De acordo com a PGR, a proposta do Governo “é totalmente omissa quanto ao que efectivamente poderá o(a) procurador(a) Geral da República fazer na posse das comunicações de formulação do pedido, da autorização dada e das decisões de cancelamento e destruição de dados que a proposta prevê que lhe sejam feitas no âmbito do procedimento especial de autorização e controlo do acesso aos dados pelo SIRP”.

“O mero conhecimento do procedimento e do pedido, sem que se densifique uma concreta competência de intervenção, não se afigura suficiente para que se possa entender estar em causa um efectivo controlo por parte do(a) procurador(a), enfraquecendo, deste modo, o controlo das entidades judiciárias e o correspondente juízo sobre a constitucionalidade do sistema proposto”, critica-se no parecer da Procuradoria.

Para a PGR, pelo contrário, “a especial sensibilidade da matéria imporá, pois, que o(a) procurador(a) Geral da República possa intervir no procedimento especial, não se compreendendo, assim, que apenas se prevejam meras comunicações ou procedimentos que não poderão deixar de se consubstanciar em mero controlo formal”.

“Cremos que se exigirá a atribuição de concretas competências ao (à) Procurador(a) Geral da República no âmbito do procedimento especial, desde o seu início, e não apenas o conhecimento da sua existência e da decisão mesmo proferida. Para que ocorra uma efectiva fiscalização/controlo do acesso, e mantendo-se, como é evidente, a iniciativa do SIRP, considera-se que o pedido de acesso deverá ser remetido ao(à) Procurador(a) Geral da República, que emitirá pronúncia sobre o mesmo em matéria de legalidade”, conclui-se no parecer da PGR.

A PGR deixa mais um aviso ao parlamento para que altere a proposta do Governo em matéria de controlo da legalidade sobre processos especiais de acesso a meta-dados pelas “secretas”.

À PGR deverá igualmente “ser atribuída competência de pronúncia relativamente ao cancelamento de procedimentos e à destruição dos dados”, salienta-se no documento.

Em relação ao conteúdo da proposta do Governo, o parecer emitido pela PGR, em termos globais, admite que se possa enquadrar nas normas constitucionais, partindo, para o efeito, de várias declarações de voto de juízes do Tribunal Constitucional que na anterior legislatura se pronunciaram [maioritariamente pela inconstitucionalidade] de um diploma do executivo PSD/CDS sobre a mesma matéria de acesso das “secretas” a meta-dados.

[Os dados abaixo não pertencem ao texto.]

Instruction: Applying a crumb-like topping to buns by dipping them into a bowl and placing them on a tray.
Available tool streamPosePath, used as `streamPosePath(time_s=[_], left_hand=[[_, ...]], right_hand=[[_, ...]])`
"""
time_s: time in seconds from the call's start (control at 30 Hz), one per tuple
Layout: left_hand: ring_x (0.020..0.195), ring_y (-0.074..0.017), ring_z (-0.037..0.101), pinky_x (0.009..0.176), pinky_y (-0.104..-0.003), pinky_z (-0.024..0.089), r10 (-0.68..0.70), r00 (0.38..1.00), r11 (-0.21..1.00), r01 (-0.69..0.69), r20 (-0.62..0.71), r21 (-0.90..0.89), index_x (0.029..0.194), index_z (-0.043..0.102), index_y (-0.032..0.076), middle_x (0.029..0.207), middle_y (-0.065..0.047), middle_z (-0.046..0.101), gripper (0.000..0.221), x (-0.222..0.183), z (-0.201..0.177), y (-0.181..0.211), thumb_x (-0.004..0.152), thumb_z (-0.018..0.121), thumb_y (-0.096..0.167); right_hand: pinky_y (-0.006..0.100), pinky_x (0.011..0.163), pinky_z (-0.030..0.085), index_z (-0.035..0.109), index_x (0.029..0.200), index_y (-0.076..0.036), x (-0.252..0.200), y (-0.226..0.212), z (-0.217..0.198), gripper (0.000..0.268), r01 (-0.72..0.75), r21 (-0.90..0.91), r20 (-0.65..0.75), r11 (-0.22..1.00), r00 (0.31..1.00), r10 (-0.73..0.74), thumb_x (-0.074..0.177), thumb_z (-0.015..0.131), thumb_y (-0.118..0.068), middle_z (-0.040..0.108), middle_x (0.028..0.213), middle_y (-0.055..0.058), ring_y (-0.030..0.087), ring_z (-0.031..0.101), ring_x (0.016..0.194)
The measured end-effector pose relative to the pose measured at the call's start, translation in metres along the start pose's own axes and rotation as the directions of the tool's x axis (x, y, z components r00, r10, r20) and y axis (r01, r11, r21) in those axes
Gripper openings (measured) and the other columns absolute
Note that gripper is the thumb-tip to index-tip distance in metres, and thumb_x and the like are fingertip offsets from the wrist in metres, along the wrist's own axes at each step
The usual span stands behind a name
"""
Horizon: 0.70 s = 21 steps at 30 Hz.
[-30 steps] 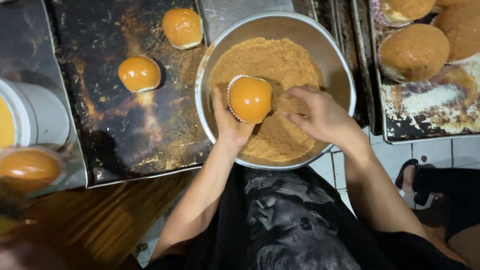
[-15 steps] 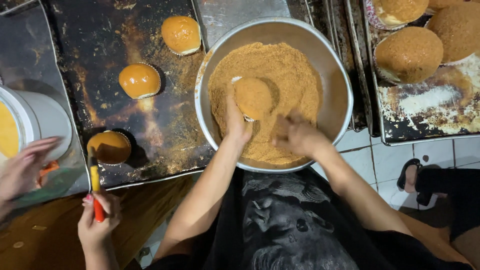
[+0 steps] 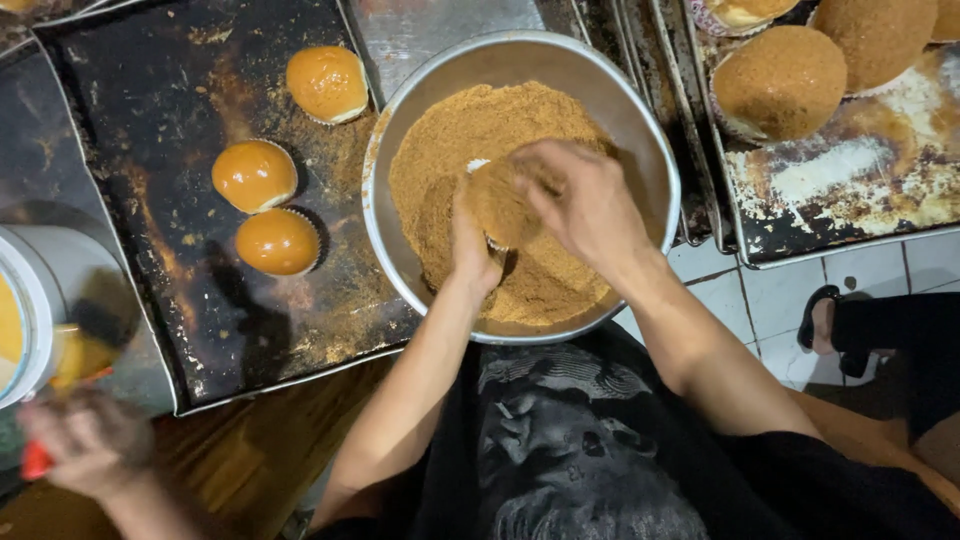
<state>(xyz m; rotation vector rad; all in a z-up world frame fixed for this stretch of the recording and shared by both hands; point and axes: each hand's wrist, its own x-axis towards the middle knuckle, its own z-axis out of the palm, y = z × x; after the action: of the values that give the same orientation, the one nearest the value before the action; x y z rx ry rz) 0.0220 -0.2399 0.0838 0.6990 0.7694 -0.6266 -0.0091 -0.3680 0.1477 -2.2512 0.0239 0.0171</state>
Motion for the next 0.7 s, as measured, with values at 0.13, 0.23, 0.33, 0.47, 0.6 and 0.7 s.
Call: streamPosePath(time_s=[0.13, 0.23, 0.33, 0.47, 0.6, 0.7], left_hand=[[0.117, -0.0312, 0.067, 0.096, -0.049, 0.059, -0.125, 0.992, 0.984, 0.125, 0.008, -0.125, 0.129, 0.067, 0.019, 0.133, -0.009, 0.068, 0.065, 0.012, -0.020, 0.006, 0.084, 0.068, 0.066], [0.115, -0.0361, 0.068, 0.094, -0.054, 0.058, -0.173, 0.985, 0.975, 0.174, 0.020, -0.141, 0.126, 0.069, 0.018, 0.131, -0.013, 0.068, 0.067, 0.011, -0.033, 0.016, 0.079, 0.072, 0.066], [0.112, -0.0365, 0.069, 0.094, -0.054, 0.058, -0.199, 0.979, 0.973, 0.203, 0.045, -0.113, 0.121, 0.071, 0.020, 0.124, -0.012, 0.071, 0.063, 0.025, -0.044, 0.021, 0.074, 0.076, 0.062], [0.107, -0.0346, 0.070, 0.091, -0.055, 0.059, -0.242, 0.966, 0.965, 0.249, 0.085, -0.080, 0.112, 0.074, 0.023, 0.117, -0.011, 0.073, 0.053, 0.026, -0.053, 0.026, 0.073, 0.078, 0.058], [0.108, -0.0331, 0.071, 0.092, -0.053, 0.059, -0.235, 0.966, 0.970, 0.241, 0.105, -0.039, 0.113, 0.075, 0.021, 0.117, -0.011, 0.074, 0.049, 0.027, -0.030, 0.020, 0.074, 0.079, 0.051], [0.108, -0.0336, 0.071, 0.095, -0.051, 0.059, -0.270, 0.955, 0.959, 0.278, 0.119, -0.059, 0.110, 0.074, 0.018, 0.118, -0.010, 0.074, 0.043, 0.027, -0.026, 0.013, 0.079, 0.079, 0.047]], right_hand=[[0.048, 0.094, 0.055, 0.071, 0.125, -0.013, -0.006, 0.009, 0.001, 0.028, -0.071, -0.117, -0.025, 0.991, 0.997, 0.069, 0.097, 0.074, -0.017, 0.071, 0.114, 0.011, 0.034, 0.068, 0.112], [0.051, 0.105, 0.051, 0.063, 0.137, -0.009, -0.024, -0.023, 0.000, 0.044, -0.240, -0.283, 0.333, 0.929, 0.883, 0.330, 0.094, 0.073, -0.015, 0.064, 0.131, 0.021, 0.039, 0.062, 0.124], [0.053, 0.108, 0.050, 0.061, 0.142, -0.010, -0.050, -0.002, 0.005, 0.051, -0.292, -0.360, 0.523, 0.886, 0.723, 0.451, 0.091, 0.071, -0.013, 0.063, 0.137, 0.025, 0.042, 0.060, 0.128], [0.052, 0.094, 0.059, 0.069, 0.131, -0.004, -0.057, 0.020, -0.008, 0.045, -0.248, -0.426, 0.455, 0.870, 0.772, 0.443, 0.086, 0.071, -0.005, 0.076, 0.106, 0.028, 0.043, 0.072, 0.107], [0.057, 0.086, 0.056, 0.069, 0.119, -0.001, -0.041, -0.005, -0.023, 0.030, -0.089, -0.037, 0.079, 0.995, 0.993, 0.091, 0.090, 0.068, -0.009, 0.072, 0.109, 0.026, 0.047, 0.068, 0.106], [0.052, 0.095, 0.056, 0.073, 0.113, -0.002, -0.030, -0.016, -0.026, 0.027, 0.068, 0.066, -0.033, 0.996, 0.997, -0.066, 0.088, 0.067, 0.005, 0.074, 0.108, 0.020, 0.042, 0.070, 0.108]])
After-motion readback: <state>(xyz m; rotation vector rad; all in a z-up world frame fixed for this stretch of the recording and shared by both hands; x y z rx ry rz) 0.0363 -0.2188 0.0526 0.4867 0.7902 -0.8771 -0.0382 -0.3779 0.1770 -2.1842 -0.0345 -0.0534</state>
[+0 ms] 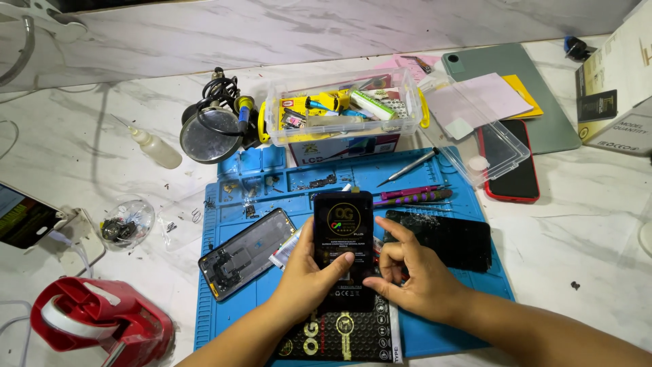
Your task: Repairing a mobile phone by assembling components and applying adhesive.
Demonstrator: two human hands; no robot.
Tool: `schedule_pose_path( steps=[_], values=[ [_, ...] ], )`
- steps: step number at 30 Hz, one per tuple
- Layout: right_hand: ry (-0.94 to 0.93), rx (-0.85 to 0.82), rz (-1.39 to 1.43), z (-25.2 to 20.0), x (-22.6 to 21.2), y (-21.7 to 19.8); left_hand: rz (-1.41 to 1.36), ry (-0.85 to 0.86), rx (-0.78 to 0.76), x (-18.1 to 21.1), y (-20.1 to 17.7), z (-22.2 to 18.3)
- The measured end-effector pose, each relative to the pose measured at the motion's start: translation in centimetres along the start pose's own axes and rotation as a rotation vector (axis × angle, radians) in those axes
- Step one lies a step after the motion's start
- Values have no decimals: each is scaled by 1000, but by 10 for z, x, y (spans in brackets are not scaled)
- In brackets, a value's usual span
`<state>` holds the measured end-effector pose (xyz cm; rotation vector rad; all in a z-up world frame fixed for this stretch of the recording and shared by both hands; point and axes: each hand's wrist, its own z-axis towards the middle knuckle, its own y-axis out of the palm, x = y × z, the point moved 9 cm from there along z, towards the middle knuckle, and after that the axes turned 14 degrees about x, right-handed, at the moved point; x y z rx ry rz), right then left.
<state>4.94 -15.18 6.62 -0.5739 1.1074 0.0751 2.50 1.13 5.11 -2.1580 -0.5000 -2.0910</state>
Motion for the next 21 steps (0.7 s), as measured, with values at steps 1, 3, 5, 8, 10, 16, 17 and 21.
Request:
schedule_pose_path(
  steps=[1,3,5,8,10,16,17,21],
  values=[
    [-1,1,1,1,-3,-1,1,1,0,8,2,-1],
    [-69,-22,145,4,-17,-3,-153,-196,97,9,-1,-1],
    [-20,-39,158,6,-15,-3,-168,-233,106,8,-3,0],
    [138,-94,314,1,-9,5,-193,-237,75,0,-2,0],
    [244,-128,457,-4,-6,12,-201,-200,32,0,2,-1],
    [375,-83,505,-11,3,15,-180,-118,11,3,5,-7],
    [396,-96,568,-13,4,18,-213,-150,-2,-1,8,-9],
    [450,-134,790,-20,16,29,-270,-274,-25,-6,14,-19]
  ],
)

A PGR advoga uma leitura “teleológica” no que se refere a normas relativas à intercepção de comunicações, assim como defende um “equilíbrio” entre normas constitucionais referentes à liberdade e à segurança dos cidadãos.

“Afigura-se que o sistema de controlo ora proposto, quer quanto à exigência de autorização judicial, quer quanto à manutenção dessa intervenção em momentos posteriores do processamento de dados, poderá conformar-se às exigências constitucionais”, sustenta-se no parecer.

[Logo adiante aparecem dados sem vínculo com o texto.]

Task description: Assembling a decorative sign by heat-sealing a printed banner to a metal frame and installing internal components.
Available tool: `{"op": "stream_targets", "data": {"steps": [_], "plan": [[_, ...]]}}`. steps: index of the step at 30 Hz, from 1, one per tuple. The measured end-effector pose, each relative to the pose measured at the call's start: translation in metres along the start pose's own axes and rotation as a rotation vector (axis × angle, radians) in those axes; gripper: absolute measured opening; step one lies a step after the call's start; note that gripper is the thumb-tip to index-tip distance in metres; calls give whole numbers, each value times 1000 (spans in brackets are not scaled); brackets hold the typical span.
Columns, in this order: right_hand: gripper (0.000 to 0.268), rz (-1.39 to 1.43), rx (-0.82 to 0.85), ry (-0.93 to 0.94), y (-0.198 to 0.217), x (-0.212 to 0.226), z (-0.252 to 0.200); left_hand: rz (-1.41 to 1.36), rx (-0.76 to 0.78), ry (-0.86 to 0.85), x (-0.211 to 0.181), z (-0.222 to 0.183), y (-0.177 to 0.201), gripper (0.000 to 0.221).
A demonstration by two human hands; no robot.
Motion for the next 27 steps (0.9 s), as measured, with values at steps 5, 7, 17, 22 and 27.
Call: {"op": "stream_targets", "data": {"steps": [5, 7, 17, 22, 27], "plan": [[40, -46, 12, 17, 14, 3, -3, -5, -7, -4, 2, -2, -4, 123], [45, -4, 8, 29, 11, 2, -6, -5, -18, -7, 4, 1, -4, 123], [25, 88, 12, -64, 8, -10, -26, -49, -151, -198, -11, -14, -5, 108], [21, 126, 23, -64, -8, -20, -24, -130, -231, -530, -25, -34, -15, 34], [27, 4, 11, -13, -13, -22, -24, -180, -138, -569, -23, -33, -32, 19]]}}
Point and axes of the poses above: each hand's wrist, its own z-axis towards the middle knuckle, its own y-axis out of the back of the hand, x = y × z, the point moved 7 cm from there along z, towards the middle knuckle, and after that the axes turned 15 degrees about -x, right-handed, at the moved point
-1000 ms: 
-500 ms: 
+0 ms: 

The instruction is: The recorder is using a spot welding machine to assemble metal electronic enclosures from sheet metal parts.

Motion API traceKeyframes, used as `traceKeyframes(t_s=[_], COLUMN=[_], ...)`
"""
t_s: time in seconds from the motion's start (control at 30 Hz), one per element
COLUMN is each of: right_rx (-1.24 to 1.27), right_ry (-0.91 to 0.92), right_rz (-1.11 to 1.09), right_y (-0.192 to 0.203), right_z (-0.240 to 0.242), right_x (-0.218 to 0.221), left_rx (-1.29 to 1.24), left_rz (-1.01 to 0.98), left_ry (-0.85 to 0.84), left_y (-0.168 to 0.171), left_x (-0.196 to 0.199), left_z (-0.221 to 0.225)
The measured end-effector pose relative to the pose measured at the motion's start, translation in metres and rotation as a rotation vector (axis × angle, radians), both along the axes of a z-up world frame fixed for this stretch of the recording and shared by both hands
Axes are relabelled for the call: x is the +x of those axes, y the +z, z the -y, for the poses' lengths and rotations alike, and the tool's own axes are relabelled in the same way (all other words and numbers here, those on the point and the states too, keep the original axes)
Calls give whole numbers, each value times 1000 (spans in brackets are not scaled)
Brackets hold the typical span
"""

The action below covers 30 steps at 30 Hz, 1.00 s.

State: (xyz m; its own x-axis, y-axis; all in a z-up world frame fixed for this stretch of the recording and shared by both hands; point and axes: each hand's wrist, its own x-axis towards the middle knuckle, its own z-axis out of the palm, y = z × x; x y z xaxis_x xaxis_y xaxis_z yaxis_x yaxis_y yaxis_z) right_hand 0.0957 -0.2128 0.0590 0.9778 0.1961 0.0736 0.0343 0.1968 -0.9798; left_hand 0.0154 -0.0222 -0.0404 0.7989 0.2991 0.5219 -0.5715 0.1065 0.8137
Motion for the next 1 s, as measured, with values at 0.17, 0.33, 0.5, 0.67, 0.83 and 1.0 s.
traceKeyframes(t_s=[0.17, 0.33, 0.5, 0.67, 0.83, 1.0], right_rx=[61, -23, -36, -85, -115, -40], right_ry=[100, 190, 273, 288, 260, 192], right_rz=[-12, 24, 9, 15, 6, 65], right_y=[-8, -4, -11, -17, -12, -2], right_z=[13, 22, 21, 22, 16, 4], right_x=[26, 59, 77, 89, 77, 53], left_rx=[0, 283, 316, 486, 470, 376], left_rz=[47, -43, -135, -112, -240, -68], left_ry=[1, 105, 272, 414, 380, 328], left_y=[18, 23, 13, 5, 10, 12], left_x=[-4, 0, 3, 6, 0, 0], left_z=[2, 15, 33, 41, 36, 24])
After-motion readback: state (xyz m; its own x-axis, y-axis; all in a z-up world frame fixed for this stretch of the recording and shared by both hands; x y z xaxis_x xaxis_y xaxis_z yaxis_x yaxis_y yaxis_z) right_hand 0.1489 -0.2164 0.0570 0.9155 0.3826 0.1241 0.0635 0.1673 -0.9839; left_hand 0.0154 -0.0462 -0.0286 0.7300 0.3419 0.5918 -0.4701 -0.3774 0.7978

A PGR defende, por exemplo, que não se pode “desconsiderar” na proposta do executivo “as demais instâncias de controlo nela previstas, as quais reforçarão as garantias de que a actividade desenvolvida pelos serviços de informações no âmbito do acesso aos dados de comunicação será desenvolvida e se manterá nos estritos limites das finalidades para as quais a autorização de acesso foi concedida”.

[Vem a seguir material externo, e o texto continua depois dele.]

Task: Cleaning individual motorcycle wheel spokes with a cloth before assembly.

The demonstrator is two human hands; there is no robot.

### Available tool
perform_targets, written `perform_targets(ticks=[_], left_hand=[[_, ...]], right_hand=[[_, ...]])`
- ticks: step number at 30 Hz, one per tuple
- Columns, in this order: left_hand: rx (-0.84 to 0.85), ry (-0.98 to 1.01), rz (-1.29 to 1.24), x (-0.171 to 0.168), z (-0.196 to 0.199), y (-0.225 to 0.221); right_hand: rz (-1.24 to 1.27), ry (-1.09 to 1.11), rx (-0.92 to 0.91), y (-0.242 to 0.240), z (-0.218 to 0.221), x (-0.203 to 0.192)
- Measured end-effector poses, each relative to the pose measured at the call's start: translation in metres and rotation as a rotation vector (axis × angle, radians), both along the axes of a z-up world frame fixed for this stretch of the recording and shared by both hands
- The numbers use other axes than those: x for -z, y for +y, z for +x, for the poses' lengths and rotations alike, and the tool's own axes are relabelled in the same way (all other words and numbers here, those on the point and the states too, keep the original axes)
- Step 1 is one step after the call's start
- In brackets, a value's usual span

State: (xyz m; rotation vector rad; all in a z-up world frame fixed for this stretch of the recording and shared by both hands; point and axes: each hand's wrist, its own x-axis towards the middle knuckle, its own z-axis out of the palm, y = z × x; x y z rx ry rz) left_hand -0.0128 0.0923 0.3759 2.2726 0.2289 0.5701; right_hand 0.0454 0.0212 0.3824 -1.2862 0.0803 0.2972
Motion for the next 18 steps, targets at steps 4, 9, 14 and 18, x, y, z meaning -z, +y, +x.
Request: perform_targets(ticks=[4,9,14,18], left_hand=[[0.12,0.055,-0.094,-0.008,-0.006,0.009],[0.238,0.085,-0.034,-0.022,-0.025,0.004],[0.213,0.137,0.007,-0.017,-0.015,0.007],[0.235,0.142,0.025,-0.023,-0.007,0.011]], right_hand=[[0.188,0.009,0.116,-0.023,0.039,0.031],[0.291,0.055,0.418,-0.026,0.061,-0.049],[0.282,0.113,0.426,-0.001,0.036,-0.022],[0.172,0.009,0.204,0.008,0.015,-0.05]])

No parecer, a PGR cita ainda o caso de Espanha, onde o Centro Nacional de Inteligência, “genericamente coincidente com as finalidades do SIRP”, pode, depois de um pedido ao “magistrado do Tribunal Supremo competente”, ter autorização à “adopção de medidas que afectem a inviolabilidade de domicílio e o segredo de comunicações”.

Dos pareceres sobre o diploma governamental, recebidos até hoje pela comissão de Assuntos Constitucionais, um deles, da Comissão Nacional de Protecção de Dados (CNPD) considera a proposta inconstitucional, e dois outros são favoráveis – do secretário-geral do Sistema de Informações da República Portuguesa (SIRP), Júlio Pereira, e da Comissão de Fiscalização de Dados do Sistema de Informações da República Portuguesa (CFDSIRP).